FABIO FACCHINI

“Arrivare ad alto livello puo’ essere facile, il difficile è restarci.”
Parole di Fabio Facchini, uno che al massimo livello non solo ci è arrivato, ma ci è anche rimasto fino in fondo.

Sono stato fortunato, perché quando ho iniziato il mondo arbitrale viveva un ricambio generazionale, sia a livello italiano che internazionale, quindi ho potuto prendere il treno giusto. Chiaro che ho anche lavorato molto, non ho mai smesso di studiare, di visionare partite per conoscere le caratteristiche dei giocatori e rivedere le mie gare per correggermi costantemente”.
Fabio nella vita fa l’assicuratore, da subagente per avere il tempo libero da dedicare all’arbitraggio. Non ha mai giocato a basket, e dice che “paradossalmente lo considero un vantaggio perché quando c’è un cambio di regolamento io non vivo il cambiamento con gli schemi mentali del giocatore, non mi immedesimo ma mi limito a fischiare la regola”.
E’ controverso, ammirato o detestato, mai indifferente, spesso accusato di voler essere protagonista più dei giocatori: “divento protagonista mio malgrado, quando le situazioni mi portano a fischiare cose che magari altri non fischiano. Non tutti ci prepariamo alla partita nello stesso modo, io sono capillare”.
Sa perfettamente che ogni allenatore italiano (e in passato non solo…) quando vede la designazione arbitrale, se legge il suo nome raccomanda ai giocatori di tacere, non reagire mai davanti a quel fischietto intransigente: “da un lato mi viene da sorridere, dall’altro ci vedo il riconoscimento della mia preparazione, tutti sanno che io non accetto certe cose, ma sanno anche che possono giocare tecnicamente dentro le regole. Non c’è mai preconcetto, solo conoscenza”.
Recentemente è stato protagonista di un episodio a Cantù; ha interrotto la partita in attesa che un tifoso venisse allontanato. Questa intervista è stata realizzata precedentemente a quella vicenda, ma l’argomento era stato toccato: “credo che spesso manchi l’educazione sportiva, e per questo mi piacerebbe poter incontrare i tifosi prima delle partite, per far capire loro che siamo persone come loro, che come loro amano il basket.
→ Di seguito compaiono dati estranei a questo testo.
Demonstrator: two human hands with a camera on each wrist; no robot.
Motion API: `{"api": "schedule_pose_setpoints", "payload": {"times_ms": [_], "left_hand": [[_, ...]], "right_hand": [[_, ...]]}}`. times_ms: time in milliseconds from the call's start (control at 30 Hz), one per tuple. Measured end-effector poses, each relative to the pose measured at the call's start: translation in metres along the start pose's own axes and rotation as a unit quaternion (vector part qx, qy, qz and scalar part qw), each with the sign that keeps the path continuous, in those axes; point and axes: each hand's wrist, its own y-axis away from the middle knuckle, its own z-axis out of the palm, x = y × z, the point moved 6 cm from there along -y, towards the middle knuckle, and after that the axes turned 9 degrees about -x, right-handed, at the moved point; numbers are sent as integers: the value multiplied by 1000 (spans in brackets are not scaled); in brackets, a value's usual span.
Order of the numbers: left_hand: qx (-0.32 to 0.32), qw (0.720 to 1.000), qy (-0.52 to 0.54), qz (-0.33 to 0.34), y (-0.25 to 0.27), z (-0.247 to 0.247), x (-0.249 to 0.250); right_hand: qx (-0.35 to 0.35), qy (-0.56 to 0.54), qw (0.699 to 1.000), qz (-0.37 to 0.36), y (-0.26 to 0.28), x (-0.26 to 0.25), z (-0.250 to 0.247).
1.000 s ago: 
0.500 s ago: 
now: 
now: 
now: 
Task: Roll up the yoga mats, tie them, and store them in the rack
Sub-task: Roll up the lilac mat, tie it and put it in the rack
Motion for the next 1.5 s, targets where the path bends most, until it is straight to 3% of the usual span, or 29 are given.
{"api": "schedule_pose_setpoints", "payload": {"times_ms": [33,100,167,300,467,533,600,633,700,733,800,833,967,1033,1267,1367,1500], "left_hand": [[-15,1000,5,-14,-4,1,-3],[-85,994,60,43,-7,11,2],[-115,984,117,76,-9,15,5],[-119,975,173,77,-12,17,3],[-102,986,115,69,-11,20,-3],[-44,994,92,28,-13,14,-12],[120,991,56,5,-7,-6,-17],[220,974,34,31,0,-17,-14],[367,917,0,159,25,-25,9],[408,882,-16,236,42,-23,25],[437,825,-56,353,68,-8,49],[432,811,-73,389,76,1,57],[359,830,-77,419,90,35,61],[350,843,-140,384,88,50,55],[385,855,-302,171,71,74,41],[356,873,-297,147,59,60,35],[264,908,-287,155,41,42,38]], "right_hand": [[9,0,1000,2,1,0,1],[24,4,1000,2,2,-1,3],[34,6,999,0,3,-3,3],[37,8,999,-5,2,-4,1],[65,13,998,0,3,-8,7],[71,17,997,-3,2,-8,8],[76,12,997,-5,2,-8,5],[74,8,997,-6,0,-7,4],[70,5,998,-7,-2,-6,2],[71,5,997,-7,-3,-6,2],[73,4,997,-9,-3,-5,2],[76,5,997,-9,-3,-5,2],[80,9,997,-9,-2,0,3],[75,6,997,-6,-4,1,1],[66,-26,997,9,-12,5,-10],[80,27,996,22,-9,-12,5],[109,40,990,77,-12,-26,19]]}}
Mi piacerebbe spiegare il nostro lavoro, perché anche i tifosi possano comprendere tutto il lavoro, la preparazione e la passione che c’è dietro. Sogno un giorno in cui anche gli arbitri potranno andare in sala stampa a spiegare situazioni tecniche particolari.” Forse in questo modo tutti capiremmo cosa sia la fallibilità, e quanto sia più facile giudicare stando seduti, magari disponendo anche di qualche replay.
L’arbitro Facchini ha partecipato ad ogni tipo di competizione, nazionale ed internazionale. Ha diretto finali, ha calcato parquet sui quali si muovevano i migliori giocatori del mondo, ha viaggiato ovunque il suo fischietto lo potesse portare: “avere l’opportunità di visitare Paesi diversi, confrontarmi con culture, religioni e sistemi di vita differenti mi ha aiutato a crescere, mi ha spinto a rimettermi sempre in discussione, a cancellare gli stereotipi. E mi ha portato ad amare ancora di più l’Italia, al punto che mi piacerebbe che anche in serie A si suonasse l’inno prima delle partite”.
Ora la sua carriera internazionale si è conclusa per limiti di età, e lui, per ringraziare tutti coloro con cui aveva lavorato, ha fatto confezionare una maglietta sulla quale sono riportati i nomi di tutti gli arbitri che lo hanno affiancato in questa avventura mondiale.  
La sua carriera sul campo si avvia alla conclusione anche in Italia (il limite è fissato a 55 anni), quindi Fabio deve pensare al domani: “Credo sia giusto rimettermi in gioco, ma non mi vedo nel ruolo di commissario, mettermi seduto e giudicare colleghi che magari un mese prima arbitravano con me mi metterebbe a disagio; piuttosto mi sentirei di trasmettere la mia esperienza di 35 anni di basket come presidente del Cia o come istruttore. Spero che il progetto di Nardecchia per formare giovani arbitri funzioni, il campo è anche una scuola di vita, e arbitrare è un modo per stare in un mondo che ami crescendo anche come persona”.
Controverso, ammirato o detestato, mai indifferente. Di certo coerente con se stesso, anche quando puo’ costare.